Reuben Williams-Smith
This was a tricky question, as I’ve got a list a mile long of the games I’ve loved and those that drew me into gaming, but ultimately, i had to pick Pokemon. I’ve written elsewhere on this site about my love of Pokemon, see article “Raichu A Love Song”, and although there are plenty of other games that have drawn me deeper into the world of gaming, from Crash Bandicoot, to Spyro, Timesplitters to Bioshock, Pokemon Red on the Gameboy was my first obsession. there have been other games that I’ve played more, and others that have made me realise just how great gaming could be, but Red version was my first taste, and I’ve been hooked ever since. it wasn’t the flashiest or the coolest game, but it showed me just how much fun gaming could be. And all these years later, I still know far too much about the original 150. And for the record, my favorite is Bulbasaur. because he’s an adorable bad ass.
Vivian Lee
Sonic the Hedgehog 2, for Sega Genesis. I first saw my cousins playing Sonic 1 when I visited them as a little kid at the age of 3. And as much as I tried to sit still and play with my dolls, I couldn’t help but sneak a peak at the screen every so often. My father must have noticed, because for my 4th birthday I got a Sega Genesis a copy of Sonic 2. I played the life out of that game. My father and I would spend an entire afternoon switching off between Sonic and Tails (I’d play Sonic in the first few easy zones and then switch to Tails to support my father as he played Sonic in the late game – damn you, Metropolis Zone!) It’s unfortunate that kids nowadays will never understand how precious time can be in a world where a “save game” option didn’t exist outside of RPGs. I still remember the first time we made it to Oil Ocean Zone (almost to end of the game), and then the game glitched and we were stuck in a wall. We spent 5 minutes screaming at the TV and mashing buttons until the timer ran out and we were out of continues. Sigh.
Karam Elahi
Well, all together I’ve had two different sets of gaming history. The first started when my parents bought me an Atari 2600 way back in the early eighties. Outside of the times that my father would hog the console with his Pac-Man marathons (the ONLY time I’ve ever seen him touch a game console), I was really into Barnstorming. There was just something about flying a bi-plane over farmland, through barns, and avoiding obstacles, that really stuck with me. But during that time, my interest in gaming wasn’t really that high; I was more into reading books and playing outside (if I had Halo at that time, I’m sure I would’ve thought differently LOL). Things that a 6 year old would much rather do at the time.

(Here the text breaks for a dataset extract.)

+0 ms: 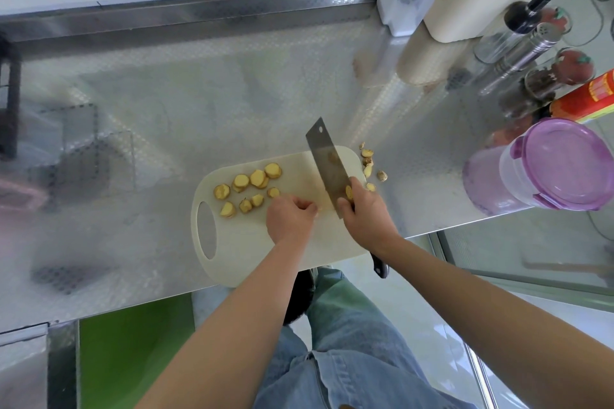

My second bit if video game history (and I like to call this the ACTUAL start of what made me into a gamer) started in January of 1998. The months prior to that, I was deeply intrigued when I heard about a game called Resident Evil 2 (I had never played through the first Resident Evil, though that changed once I had finished Resident Evil 2) . All the way up until the day of its release, I kept reading articles about it on EGM and PlayStation Magazine, constantly feeding into the frenzy of my zombie-killing appetite (I am a lover of all things “zombie”, and horror movies in general, after all) and made me want the game all the more. Once it came out, even though my hype levels were already way over the top, Resident Evil 2 still exceeded my expectations. The horror, the drama, the intensity of every encounter in the game; they all reticulated together to form one of the best game experiences that I’ve ever had (a very close tie to the original Halo, as it were). And from that point on, I was smitten by the gaming world and realized that I had finally become a bonafide gamer.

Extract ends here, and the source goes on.